**What needs to be done:** Two lines in the listing below mark the span: one contains "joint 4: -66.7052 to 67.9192" and one contains "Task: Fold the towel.". Reproduce both of them and everything between, exactly.

**Dataset excerpts:**
◆ ◆ ◆ ◆ ◆ ◆ ◆

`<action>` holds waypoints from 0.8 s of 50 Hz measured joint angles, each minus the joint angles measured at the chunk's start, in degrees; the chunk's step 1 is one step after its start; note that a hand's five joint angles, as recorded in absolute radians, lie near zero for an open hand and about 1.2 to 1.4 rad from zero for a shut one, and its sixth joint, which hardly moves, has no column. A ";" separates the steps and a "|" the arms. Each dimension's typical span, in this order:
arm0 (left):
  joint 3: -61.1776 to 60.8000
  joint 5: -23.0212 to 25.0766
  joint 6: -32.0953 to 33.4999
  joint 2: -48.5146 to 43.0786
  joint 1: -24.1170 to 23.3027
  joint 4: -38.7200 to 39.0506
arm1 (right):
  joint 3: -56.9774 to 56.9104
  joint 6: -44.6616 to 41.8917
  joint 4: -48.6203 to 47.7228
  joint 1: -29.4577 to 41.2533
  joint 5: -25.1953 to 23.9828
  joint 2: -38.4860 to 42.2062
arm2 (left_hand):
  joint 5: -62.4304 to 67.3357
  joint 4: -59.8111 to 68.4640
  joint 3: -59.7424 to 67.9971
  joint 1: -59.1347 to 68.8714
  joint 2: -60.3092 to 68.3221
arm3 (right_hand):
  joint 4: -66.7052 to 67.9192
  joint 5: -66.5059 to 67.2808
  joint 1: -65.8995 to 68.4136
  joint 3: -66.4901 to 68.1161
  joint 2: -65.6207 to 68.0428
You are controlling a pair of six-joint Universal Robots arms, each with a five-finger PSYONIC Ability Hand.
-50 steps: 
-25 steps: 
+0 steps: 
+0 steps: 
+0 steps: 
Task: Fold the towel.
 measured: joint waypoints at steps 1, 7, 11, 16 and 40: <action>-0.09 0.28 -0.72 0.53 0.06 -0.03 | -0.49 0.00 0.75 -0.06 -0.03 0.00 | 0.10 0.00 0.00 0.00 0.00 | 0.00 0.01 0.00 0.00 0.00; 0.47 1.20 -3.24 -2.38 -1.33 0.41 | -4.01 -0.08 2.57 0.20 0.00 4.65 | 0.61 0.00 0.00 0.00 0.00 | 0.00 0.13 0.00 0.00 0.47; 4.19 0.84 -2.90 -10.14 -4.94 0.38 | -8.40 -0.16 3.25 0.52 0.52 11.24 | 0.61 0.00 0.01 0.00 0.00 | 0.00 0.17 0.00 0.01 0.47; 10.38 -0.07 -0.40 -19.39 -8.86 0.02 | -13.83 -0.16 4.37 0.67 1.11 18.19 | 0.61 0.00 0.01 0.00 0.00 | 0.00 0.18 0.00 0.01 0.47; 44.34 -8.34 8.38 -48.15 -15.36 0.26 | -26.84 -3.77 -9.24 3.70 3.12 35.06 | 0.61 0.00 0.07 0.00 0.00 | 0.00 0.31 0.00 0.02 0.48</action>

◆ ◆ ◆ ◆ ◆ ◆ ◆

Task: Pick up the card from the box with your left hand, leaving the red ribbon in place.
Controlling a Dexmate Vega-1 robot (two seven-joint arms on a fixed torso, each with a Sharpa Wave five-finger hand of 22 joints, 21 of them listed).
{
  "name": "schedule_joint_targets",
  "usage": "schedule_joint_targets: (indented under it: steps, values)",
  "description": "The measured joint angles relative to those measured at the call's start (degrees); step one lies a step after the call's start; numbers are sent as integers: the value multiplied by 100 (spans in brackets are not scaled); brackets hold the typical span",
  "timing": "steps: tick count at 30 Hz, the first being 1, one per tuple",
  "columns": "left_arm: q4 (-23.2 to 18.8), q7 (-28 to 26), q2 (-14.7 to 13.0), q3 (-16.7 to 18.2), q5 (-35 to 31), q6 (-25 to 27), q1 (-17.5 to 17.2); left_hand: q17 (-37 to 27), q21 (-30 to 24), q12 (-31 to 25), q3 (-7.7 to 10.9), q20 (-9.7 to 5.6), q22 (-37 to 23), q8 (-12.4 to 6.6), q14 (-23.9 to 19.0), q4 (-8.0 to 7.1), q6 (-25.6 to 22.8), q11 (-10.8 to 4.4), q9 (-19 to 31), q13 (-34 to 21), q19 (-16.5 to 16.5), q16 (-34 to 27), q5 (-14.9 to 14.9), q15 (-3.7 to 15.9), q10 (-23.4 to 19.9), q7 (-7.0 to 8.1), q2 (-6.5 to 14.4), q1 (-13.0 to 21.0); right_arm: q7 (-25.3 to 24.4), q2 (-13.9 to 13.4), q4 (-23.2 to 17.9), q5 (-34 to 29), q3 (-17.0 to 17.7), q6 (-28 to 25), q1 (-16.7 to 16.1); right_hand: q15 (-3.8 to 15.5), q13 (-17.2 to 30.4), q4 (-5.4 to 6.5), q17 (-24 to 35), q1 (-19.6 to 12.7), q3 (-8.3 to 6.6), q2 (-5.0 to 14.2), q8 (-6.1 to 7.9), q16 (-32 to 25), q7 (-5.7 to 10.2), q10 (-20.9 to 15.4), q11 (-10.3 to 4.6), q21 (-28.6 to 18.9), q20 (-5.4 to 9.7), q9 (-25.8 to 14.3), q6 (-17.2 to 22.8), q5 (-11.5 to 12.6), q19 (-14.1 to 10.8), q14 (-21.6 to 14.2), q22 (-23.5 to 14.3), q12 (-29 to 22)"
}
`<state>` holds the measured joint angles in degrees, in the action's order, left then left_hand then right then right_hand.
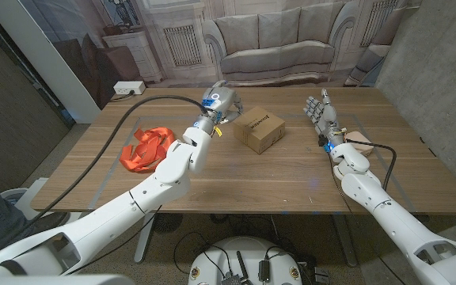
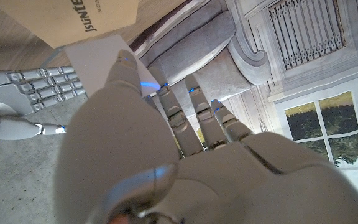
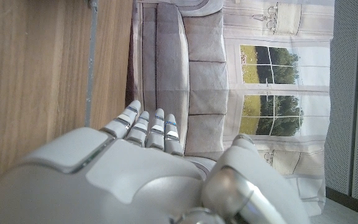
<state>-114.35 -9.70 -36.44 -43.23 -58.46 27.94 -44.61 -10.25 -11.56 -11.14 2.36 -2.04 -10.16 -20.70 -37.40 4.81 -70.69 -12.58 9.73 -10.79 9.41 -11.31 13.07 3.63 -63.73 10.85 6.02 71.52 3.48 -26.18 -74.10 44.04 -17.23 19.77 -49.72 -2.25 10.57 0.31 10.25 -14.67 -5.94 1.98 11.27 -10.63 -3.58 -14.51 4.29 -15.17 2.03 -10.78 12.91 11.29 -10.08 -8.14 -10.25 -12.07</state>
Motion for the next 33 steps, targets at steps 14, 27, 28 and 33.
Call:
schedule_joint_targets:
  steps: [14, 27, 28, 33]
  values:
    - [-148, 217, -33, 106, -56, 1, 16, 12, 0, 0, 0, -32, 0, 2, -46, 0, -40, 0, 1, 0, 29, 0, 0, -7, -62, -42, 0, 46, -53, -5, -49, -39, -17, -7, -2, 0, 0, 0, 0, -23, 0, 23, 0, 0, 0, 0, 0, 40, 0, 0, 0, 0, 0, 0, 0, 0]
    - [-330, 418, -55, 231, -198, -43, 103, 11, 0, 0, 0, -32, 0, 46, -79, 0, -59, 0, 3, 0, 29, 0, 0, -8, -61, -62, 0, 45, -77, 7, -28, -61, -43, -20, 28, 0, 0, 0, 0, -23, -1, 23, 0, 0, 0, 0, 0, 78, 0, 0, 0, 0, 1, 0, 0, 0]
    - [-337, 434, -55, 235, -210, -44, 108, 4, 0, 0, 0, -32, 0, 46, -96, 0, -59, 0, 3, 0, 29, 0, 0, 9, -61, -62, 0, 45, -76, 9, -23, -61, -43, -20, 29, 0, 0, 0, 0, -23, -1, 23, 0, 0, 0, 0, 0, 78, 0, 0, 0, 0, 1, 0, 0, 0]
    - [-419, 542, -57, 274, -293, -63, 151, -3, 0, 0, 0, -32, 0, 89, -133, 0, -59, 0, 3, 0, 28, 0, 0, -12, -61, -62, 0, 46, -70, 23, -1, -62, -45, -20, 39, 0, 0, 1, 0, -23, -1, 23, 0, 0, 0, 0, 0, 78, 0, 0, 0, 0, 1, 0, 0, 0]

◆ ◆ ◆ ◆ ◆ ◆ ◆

**Expected output:**
  joint 4: -66.7052 to 67.9192
  joint 5: -66.5059 to 67.2808
  joint 1: -65.8995 to 68.4136
  joint 3: -66.4901 to 68.1161
  joint 2: -65.6207 to 68.0428
You are controlling a pair of six-joint Universal Robots arms, each with a five-finger PSYONIC Ability Hand.
-50 steps: 
-25 steps: 
+0 steps: 
+0 steps: 
+0 steps: 
Task: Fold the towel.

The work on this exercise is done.